I have read Greg's response to my comparison between Future+yield-based coroutines and his yield-from-based, Future-free coroutines, and after having written a small prototype, I am now pretty much convinced that Greg's way is superior. This doesn't mean you can't use generators or yield-from for other purposes! It's just that *if* you are writing a coroutine for use with a certain schedule, you must use yield and yield-from in accordance to the scheduler's rules. However, code you call can still use yield and yield-from for iteration, and you can still use for-loops. In particular, if f is a coroutine, it can still write "for x in g(): ..." where g is a generator meant to be an iterator. However if g were instead a coroutine, f should call it using "yield from g()", and f and g should agree on the interface of their scheduler.
As to other topics, my current feeling is that we should try to separately develop requirements and prototype implementations of the I/O loop of the future, and to figure the loosest possible coupling between that and a coroutine scheduler (or any other type of scheduler). In particular, I think the I/O loop should not assume the event handlers are implemented using coroutines -- but if someone wants to write an awesome coroutine scheduler, they should be able to delegate all their I/O waiting needs to the I/O loop with very little trouble.
To me, this means that the I/O loop probably should use "plain" callback functions (i.e., not Futures, Deferreds or coroutines). We should also standardize the interface to the I/O loop so that 3rd parties can plug in their own I/O loop -- I don't see an end to the debate whether the best C library for event handling is libevent, libev or libuv.
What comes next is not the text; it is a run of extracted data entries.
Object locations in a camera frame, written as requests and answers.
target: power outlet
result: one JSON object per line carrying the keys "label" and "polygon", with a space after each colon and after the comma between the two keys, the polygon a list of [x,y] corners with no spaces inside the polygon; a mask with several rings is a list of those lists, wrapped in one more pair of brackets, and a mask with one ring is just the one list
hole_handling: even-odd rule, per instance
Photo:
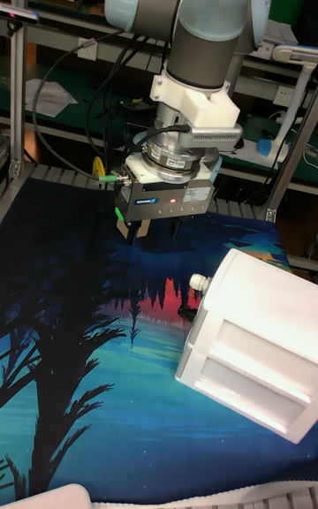
{"label": "power outlet", "polygon": [[291,104],[294,89],[292,87],[278,87],[274,104],[279,106],[289,106]]}
{"label": "power outlet", "polygon": [[[86,38],[79,38],[79,46],[82,43],[88,42]],[[82,57],[82,59],[89,59],[90,61],[96,61],[97,59],[97,43],[94,43],[89,48],[82,48],[78,51],[78,57]]]}

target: black cable
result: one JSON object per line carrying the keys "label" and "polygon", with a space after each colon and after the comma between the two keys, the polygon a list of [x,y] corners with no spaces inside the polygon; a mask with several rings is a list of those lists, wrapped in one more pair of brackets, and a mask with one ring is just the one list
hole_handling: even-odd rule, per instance
{"label": "black cable", "polygon": [[160,72],[162,72],[162,70],[164,68],[164,62],[165,62],[166,57],[167,57],[168,48],[169,48],[169,43],[165,42],[164,46],[163,46],[162,65],[161,65],[161,68],[160,68]]}
{"label": "black cable", "polygon": [[[118,103],[120,103],[123,99],[125,99],[126,97],[127,97],[127,95],[121,95],[121,96],[119,96],[119,98],[118,98],[116,101],[114,101],[114,103],[111,105],[111,111],[113,112],[113,111],[114,111],[114,109],[115,109],[115,107],[116,107],[116,105],[117,105]],[[95,116],[94,118],[95,118],[96,120],[98,120],[99,118],[102,118],[102,113],[101,113],[101,112],[99,112],[98,114],[96,114],[96,116]]]}
{"label": "black cable", "polygon": [[155,46],[157,44],[158,40],[155,40],[155,43],[154,43],[154,48],[153,48],[153,51],[151,52],[150,56],[149,56],[149,60],[147,61],[147,65],[146,65],[146,69],[145,71],[148,70],[148,67],[150,66],[150,61],[152,60],[152,56],[154,55],[155,53]]}
{"label": "black cable", "polygon": [[99,86],[98,90],[96,91],[93,99],[91,99],[89,105],[88,105],[88,108],[87,108],[87,114],[86,114],[86,119],[85,119],[85,134],[87,136],[87,139],[88,139],[88,142],[90,143],[90,145],[92,146],[92,148],[95,150],[95,152],[101,157],[101,158],[104,158],[104,153],[94,144],[93,140],[92,140],[92,137],[90,135],[90,132],[89,132],[89,115],[90,115],[90,112],[91,112],[91,109],[93,107],[93,104],[97,98],[97,96],[101,93],[101,91],[103,90],[103,88],[105,87],[105,85],[113,78],[115,77],[116,73],[122,68],[124,67],[125,65],[127,65],[130,60],[133,58],[133,56],[136,55],[136,53],[138,53],[138,51],[142,48],[142,46],[144,45],[144,43],[148,40],[148,38],[144,38],[144,40],[142,40],[141,42],[138,42],[136,48],[132,51],[132,53],[120,64],[120,66],[117,67],[116,70],[113,70],[110,75],[105,79],[105,81],[101,84],[101,86]]}
{"label": "black cable", "polygon": [[146,135],[141,138],[137,142],[137,144],[134,144],[128,152],[125,154],[125,159],[130,156],[137,148],[141,148],[141,146],[145,143],[145,141],[150,140],[150,138],[153,138],[157,134],[161,134],[162,132],[190,132],[190,126],[185,124],[179,124],[179,125],[172,125],[172,126],[166,126],[165,128],[158,128],[154,130],[153,128],[149,128],[146,132]]}
{"label": "black cable", "polygon": [[36,131],[36,134],[38,136],[38,138],[41,140],[43,146],[45,146],[45,148],[55,157],[57,157],[64,165],[67,165],[69,167],[71,167],[71,169],[73,169],[74,171],[78,172],[78,173],[81,173],[82,175],[85,175],[86,177],[90,178],[90,179],[94,179],[96,181],[98,181],[98,177],[95,176],[95,175],[91,175],[90,173],[86,173],[85,171],[81,170],[79,167],[77,167],[76,165],[74,165],[73,163],[70,163],[67,159],[65,159],[64,157],[62,157],[61,155],[59,155],[55,149],[53,149],[49,144],[48,142],[43,138],[42,136],[42,133],[40,132],[39,130],[39,126],[37,124],[37,120],[36,120],[36,105],[38,103],[38,100],[39,100],[39,96],[40,96],[40,93],[49,77],[49,75],[52,73],[52,71],[57,67],[58,64],[61,63],[61,61],[63,61],[66,57],[70,56],[72,53],[76,53],[77,51],[79,51],[80,49],[83,49],[83,48],[87,48],[88,47],[88,43],[89,42],[92,42],[93,43],[96,43],[96,42],[102,42],[103,40],[108,40],[109,38],[115,36],[115,35],[119,35],[119,34],[122,34],[123,33],[123,30],[119,30],[117,32],[113,32],[112,34],[106,34],[106,35],[103,35],[101,36],[100,38],[97,38],[96,40],[87,40],[87,42],[85,43],[82,43],[80,46],[77,46],[76,48],[73,48],[71,49],[71,51],[67,51],[66,53],[64,53],[53,65],[52,67],[50,67],[50,69],[46,72],[46,74],[44,75],[36,93],[35,93],[35,96],[34,96],[34,103],[33,103],[33,108],[32,108],[32,121],[33,121],[33,124],[34,124],[34,129]]}
{"label": "black cable", "polygon": [[[134,43],[138,41],[138,38],[140,38],[139,34],[135,34],[132,39],[128,42],[128,44],[123,48],[120,52],[120,54],[117,57],[117,60],[115,64],[113,65],[109,77],[112,77],[114,74],[116,74],[118,67],[120,66],[121,62],[123,61],[125,54],[127,51],[133,46]],[[105,165],[106,165],[106,158],[107,158],[107,139],[110,137],[110,107],[111,107],[111,92],[113,88],[113,81],[112,80],[106,80],[103,92],[102,92],[102,141],[103,141],[103,149],[104,149],[104,158],[105,158]],[[108,102],[108,130],[106,132],[106,123],[105,123],[105,103],[106,103],[106,94],[109,90],[109,102]]]}
{"label": "black cable", "polygon": [[34,163],[34,165],[37,165],[37,162],[34,160],[34,158],[27,152],[27,150],[24,148],[24,155],[27,157],[27,159],[30,160],[31,163]]}

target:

While the focus of the I/O loop should be on single-threaded event handling, some standard interface should exist so that you can run certain code in a separate thread and wait for its completion -- I've found this handy when calling socket.getaddrinfo(), which may block. (Apparently async DNS lookups are really hard -- I read some complaints about libevent's DNS lookups, and IIUC many Firefox lockups are due to this.) But there may be other uses for this too.
An issue in the design of the I/O loop is the strain between a ready-based and completion-based design. The typical Unix design (whether based on select or any of the poll variants) is usually ready-based; but on Windows, the only way to get high performance is to base it on IOCP, which is completion-based (i.e. you start a specific async operation, like writing N bytes, and the I/O loop tells you when it is done). I would like people to be able to write fast event handling programs on Windows too, and ideally the only change would be the implementation of the I/O loop. But I don't know how tenable that is given the dramatically different style used by IOCP and the need to use native Windows API for all async I/O -- it sounds like we could only do this if the library providing the I/O loop implementation also wrapped all I/O operations, andthat may be a bit much.
Finally, there should also be some minimal interface so that multiple I/O loops can interact -- at least in the case where one I/O loop belongs to a GUI library. It seems this is a solved problem (as well solved as you can hope for) to Twisted, so we should just adopt their approach.